Estoy triste. No hay un motivo, ni una causa, ni nada que lo justifique. Y eso solo lo empeora. Sé que no pasa nada por estar triste un día -ni dos, ni cinco, ni diez…- Pero no me gusta sentirme así, al menos, no sin una razón aparente; una que a mí me parezca lógica. Y no la hay.
Esta es una época de cambios para mí, de etapas que se cierran y otras que, todavía, no comienzan. Un estado de transición. Un ni aquí, ni allí; ni dentro, ni fuera. Y no lo soporto.
Claro que tampoco sé qué demonios quiero. O sí, pero no me atrevo a quererlo. Casi ni a pensarlo. Así que no lo hago y aquí me quedo, en este limbo, que es sin ser, demasiado bueno para considerarse purgatorio, demasiado malo para ser permanente y fijo -para ser siquiera infierno-.

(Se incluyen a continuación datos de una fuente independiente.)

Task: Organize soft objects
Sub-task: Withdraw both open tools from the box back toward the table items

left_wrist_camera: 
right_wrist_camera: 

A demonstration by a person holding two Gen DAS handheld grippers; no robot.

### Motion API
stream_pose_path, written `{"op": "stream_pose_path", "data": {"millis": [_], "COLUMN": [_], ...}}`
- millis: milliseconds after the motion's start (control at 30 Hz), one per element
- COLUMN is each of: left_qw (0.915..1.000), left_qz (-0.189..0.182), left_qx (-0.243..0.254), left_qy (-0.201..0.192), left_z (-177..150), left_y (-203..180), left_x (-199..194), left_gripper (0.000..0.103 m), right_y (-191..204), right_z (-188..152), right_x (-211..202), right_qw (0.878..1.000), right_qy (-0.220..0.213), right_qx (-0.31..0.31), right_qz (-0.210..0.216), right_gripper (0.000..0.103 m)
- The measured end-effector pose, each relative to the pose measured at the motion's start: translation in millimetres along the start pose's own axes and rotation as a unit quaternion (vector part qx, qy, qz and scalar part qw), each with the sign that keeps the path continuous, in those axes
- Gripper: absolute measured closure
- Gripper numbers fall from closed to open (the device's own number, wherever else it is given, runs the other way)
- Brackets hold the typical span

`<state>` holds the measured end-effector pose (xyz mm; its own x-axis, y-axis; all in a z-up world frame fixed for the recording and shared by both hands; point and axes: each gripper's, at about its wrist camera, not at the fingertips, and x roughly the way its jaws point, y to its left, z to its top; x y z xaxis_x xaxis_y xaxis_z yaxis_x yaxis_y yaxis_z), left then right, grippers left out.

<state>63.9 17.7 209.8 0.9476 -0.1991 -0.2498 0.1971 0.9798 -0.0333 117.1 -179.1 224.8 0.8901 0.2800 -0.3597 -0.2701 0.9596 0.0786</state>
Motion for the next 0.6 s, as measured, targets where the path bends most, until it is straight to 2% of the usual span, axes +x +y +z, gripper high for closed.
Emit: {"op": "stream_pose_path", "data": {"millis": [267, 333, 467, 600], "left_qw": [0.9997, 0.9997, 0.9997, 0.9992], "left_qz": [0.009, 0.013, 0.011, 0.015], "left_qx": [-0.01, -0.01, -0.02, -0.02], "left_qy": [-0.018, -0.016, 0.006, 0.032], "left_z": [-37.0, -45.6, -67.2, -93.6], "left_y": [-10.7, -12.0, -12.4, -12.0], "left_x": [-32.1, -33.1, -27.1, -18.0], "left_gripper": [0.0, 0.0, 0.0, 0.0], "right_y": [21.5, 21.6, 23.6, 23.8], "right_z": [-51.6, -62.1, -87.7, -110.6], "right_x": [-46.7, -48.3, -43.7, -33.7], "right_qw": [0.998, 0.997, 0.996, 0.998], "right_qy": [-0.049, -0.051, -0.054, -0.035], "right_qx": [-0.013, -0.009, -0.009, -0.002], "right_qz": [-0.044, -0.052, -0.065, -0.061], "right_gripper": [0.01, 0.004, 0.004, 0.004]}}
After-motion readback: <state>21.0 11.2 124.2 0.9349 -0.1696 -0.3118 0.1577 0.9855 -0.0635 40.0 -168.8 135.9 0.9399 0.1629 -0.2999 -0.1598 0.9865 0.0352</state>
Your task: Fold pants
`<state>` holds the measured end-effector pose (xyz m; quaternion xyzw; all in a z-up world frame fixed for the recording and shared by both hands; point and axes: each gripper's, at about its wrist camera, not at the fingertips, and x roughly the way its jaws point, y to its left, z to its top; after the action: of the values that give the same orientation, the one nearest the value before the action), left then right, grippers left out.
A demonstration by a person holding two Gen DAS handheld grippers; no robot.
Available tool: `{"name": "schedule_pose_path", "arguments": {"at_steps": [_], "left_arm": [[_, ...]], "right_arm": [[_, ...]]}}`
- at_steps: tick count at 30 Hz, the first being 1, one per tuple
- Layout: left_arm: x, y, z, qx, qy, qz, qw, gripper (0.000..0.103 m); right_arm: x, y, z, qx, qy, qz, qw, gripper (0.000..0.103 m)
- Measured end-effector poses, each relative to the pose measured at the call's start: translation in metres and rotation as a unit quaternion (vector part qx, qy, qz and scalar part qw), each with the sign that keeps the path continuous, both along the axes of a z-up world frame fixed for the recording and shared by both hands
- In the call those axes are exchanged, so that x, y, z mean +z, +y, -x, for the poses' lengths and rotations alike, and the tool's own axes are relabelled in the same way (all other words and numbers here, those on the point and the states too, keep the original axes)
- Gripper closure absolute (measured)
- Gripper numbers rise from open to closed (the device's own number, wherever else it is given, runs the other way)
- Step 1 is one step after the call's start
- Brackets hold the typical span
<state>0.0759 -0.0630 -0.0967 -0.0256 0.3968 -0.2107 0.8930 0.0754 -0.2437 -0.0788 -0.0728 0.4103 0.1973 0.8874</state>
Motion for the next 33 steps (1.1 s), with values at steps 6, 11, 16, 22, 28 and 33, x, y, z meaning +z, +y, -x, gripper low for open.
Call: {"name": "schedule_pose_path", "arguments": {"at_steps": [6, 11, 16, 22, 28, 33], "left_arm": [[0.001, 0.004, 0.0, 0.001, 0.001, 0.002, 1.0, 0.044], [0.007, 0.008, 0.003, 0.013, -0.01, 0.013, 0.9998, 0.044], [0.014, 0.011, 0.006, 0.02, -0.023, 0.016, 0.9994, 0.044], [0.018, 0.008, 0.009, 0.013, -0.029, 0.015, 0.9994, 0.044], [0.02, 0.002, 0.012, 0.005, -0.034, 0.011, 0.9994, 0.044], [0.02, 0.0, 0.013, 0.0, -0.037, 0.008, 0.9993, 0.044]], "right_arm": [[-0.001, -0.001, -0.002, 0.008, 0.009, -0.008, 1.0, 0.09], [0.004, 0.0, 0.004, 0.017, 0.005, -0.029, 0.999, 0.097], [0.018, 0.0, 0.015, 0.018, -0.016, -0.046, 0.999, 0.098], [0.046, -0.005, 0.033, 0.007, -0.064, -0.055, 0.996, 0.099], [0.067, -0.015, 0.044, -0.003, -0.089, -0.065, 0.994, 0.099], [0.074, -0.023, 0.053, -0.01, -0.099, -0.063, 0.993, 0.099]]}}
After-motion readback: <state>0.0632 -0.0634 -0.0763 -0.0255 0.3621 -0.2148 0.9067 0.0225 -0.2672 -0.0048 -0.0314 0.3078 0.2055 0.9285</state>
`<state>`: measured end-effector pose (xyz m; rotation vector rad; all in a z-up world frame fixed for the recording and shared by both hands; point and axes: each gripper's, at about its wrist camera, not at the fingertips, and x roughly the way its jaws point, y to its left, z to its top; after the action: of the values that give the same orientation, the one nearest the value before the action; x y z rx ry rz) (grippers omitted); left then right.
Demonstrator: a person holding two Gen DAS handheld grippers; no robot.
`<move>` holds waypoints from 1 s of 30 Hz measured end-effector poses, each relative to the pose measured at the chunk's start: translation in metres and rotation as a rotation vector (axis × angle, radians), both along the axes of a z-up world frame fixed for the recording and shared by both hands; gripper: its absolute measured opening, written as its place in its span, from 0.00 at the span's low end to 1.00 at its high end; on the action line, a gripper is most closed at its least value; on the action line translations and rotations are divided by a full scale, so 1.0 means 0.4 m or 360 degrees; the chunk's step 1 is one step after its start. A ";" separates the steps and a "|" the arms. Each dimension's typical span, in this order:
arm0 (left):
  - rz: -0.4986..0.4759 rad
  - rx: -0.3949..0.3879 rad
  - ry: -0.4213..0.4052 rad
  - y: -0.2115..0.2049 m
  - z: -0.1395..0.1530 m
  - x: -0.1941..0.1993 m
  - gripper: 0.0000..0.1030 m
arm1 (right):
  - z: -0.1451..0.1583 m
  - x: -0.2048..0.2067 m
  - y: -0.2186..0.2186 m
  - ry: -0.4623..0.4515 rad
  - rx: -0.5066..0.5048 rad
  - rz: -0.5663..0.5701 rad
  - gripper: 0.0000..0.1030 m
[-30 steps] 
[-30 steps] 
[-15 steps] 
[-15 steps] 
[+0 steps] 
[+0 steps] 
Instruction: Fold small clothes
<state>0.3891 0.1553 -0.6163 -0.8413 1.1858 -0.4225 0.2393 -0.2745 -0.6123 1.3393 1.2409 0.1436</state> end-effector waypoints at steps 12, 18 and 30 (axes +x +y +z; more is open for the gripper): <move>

Estoy triste y en un limbo. Muy orientada para considerarme perdida, pero con ganas de quemar el mapa y romper la brújula para ver si así, al menos, me pierdo.
Las semanas santas tardías nunca me han sentado bien. Quizás sea eso lo que me pasa. O el polen. Estamos en época de alergias. Tal vez esa sea la causa, una reacción al olivo, al ciprés, a las margaritas. Sí, sí, estoy convencida. Esto lo aclara todo. Es la primavera -y sus alergias- que me ha provocado un sarpullido en el alma.